* Work order: Pull out every line with the word "written" from the entries below.

───── Data provided

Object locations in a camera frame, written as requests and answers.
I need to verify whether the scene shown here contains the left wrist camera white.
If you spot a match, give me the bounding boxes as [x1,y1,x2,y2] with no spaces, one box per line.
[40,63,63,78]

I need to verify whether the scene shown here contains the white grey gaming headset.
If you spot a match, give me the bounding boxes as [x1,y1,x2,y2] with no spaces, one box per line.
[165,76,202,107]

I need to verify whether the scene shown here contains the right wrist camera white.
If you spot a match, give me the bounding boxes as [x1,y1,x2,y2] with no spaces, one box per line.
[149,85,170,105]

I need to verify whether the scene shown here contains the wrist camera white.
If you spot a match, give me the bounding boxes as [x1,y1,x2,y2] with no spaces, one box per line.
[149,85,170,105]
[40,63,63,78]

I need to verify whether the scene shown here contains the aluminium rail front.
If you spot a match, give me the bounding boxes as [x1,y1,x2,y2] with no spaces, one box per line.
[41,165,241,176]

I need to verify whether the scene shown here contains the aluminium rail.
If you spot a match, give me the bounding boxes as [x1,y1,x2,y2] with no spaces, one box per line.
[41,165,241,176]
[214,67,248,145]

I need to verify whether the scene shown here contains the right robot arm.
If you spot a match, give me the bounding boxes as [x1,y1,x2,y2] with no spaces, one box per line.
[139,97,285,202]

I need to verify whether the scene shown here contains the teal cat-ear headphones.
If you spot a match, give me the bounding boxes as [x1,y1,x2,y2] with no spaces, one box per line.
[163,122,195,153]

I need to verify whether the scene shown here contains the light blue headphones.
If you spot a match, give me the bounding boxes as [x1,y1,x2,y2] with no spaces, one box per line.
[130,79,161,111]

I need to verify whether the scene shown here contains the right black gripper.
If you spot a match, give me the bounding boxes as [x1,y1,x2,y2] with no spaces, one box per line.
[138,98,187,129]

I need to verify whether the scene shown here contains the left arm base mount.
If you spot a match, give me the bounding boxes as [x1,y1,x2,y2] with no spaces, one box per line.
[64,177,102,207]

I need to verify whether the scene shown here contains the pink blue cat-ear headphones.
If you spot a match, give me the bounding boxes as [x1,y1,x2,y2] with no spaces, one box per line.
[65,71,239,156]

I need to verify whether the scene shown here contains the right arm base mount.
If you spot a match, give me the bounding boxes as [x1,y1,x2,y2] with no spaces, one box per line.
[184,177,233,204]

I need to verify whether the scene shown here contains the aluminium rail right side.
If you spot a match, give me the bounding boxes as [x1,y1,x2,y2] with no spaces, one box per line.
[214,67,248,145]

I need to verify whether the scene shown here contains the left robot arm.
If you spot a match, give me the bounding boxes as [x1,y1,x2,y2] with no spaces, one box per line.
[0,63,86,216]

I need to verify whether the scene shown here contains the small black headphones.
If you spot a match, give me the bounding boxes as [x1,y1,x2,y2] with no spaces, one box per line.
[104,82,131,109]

──────────
───── Data provided

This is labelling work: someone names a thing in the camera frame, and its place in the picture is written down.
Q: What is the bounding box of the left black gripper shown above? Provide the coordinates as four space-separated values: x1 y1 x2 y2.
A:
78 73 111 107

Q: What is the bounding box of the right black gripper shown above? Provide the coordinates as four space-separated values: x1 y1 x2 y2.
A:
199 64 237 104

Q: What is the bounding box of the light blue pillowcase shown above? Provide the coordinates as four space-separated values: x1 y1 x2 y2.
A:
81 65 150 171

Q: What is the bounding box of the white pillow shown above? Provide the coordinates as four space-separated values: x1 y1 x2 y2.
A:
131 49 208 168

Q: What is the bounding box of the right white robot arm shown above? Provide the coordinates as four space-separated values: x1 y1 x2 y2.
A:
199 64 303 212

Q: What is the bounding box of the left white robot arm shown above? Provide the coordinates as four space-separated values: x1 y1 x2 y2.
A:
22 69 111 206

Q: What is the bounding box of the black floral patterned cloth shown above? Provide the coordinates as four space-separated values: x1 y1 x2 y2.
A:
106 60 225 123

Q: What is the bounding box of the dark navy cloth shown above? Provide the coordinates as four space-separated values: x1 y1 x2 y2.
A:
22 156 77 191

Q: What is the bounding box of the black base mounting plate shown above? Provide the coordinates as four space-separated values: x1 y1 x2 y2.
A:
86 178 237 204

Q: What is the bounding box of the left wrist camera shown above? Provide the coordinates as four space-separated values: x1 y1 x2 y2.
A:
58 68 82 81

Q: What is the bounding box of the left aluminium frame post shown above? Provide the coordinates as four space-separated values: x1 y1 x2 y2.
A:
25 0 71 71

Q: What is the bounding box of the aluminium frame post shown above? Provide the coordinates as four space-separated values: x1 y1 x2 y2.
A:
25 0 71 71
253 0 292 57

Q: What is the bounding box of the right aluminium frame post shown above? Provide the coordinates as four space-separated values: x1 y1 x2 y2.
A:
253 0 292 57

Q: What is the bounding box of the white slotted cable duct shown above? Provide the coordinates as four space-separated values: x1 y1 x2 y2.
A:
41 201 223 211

──────────

* Output below:
Object locations in a camera frame, written as requests and answers.
This is labelling work: someone names a thing in the camera frame, and its place in the picture is written down.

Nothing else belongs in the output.